■ ACTIVITY: Would you restate each line of the data below word for word, without its pictures?

(SUPPLIED MATERIAL)

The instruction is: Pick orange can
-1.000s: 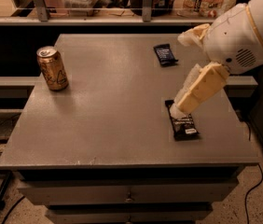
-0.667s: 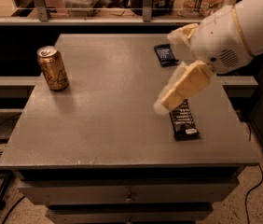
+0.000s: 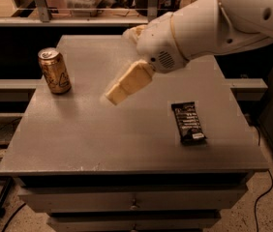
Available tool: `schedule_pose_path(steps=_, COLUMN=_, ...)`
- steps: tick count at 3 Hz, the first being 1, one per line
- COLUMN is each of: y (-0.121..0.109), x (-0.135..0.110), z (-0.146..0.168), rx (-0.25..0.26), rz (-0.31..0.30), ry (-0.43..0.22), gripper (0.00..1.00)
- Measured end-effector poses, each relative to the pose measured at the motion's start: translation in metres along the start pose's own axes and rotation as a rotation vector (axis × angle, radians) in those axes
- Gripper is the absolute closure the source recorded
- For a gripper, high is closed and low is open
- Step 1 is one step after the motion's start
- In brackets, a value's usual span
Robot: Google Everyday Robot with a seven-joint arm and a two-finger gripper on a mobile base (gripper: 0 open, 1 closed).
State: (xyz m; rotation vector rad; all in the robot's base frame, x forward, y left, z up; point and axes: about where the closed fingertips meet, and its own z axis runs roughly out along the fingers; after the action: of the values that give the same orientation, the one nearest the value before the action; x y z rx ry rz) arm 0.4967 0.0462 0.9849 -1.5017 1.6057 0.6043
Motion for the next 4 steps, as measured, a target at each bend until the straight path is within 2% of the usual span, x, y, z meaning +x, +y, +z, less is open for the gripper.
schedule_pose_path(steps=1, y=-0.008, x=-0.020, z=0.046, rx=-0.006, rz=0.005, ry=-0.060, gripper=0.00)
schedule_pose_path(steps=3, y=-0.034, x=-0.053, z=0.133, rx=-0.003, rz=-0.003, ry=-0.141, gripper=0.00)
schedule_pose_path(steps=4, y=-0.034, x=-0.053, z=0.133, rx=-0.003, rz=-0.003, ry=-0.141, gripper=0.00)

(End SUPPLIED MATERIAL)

■ SOLUTION TO THIS EXERCISE:
The instruction is: Pick orange can
-1.000s: 
-0.667s: 
+0.000s: 
Available tool: `schedule_pose_path(steps=_, COLUMN=_, ...)`
- steps: tick count at 3 Hz, the first being 1, one per line
- COLUMN is each of: y (-0.121..0.109), x (-0.135..0.110), z (-0.146..0.168), rx (-0.25..0.26), rz (-0.31..0.30), ry (-0.43..0.22), gripper (0.00..1.00)
- Measured end-effector poses, each relative to the pose measured at the motion's start: translation in metres along the start pose's own axes and rotation as a rotation vector (axis × angle, radians) in those axes
- Gripper is the absolute closure the source recorded
- For a gripper, high is closed and low is open
- Step 1 is one step after the motion's start
- In brackets, a value's usual span
Robot: Google Everyday Robot with a seven-joint arm and a two-finger gripper on a mobile base (gripper: 0 open, 1 closed).
State: (xyz m; rotation vector rad; all in the robot's base frame, x forward, y left, z up; point and axes: about where the closed fingertips meet, and its own z axis runs roughly out along the fingers; after the action: of the values that give the same orientation, the one nearest the value before the action; x y z rx ry rz) arm 0.4967 0.0462 0.9849 -1.5017 1.6057 0.6043
Motion for the next 4 steps, as measured, a target at each bend until the straight path is within 2% of the usual span, x, y, z meaning +x, +y, +z, less is open for the gripper.
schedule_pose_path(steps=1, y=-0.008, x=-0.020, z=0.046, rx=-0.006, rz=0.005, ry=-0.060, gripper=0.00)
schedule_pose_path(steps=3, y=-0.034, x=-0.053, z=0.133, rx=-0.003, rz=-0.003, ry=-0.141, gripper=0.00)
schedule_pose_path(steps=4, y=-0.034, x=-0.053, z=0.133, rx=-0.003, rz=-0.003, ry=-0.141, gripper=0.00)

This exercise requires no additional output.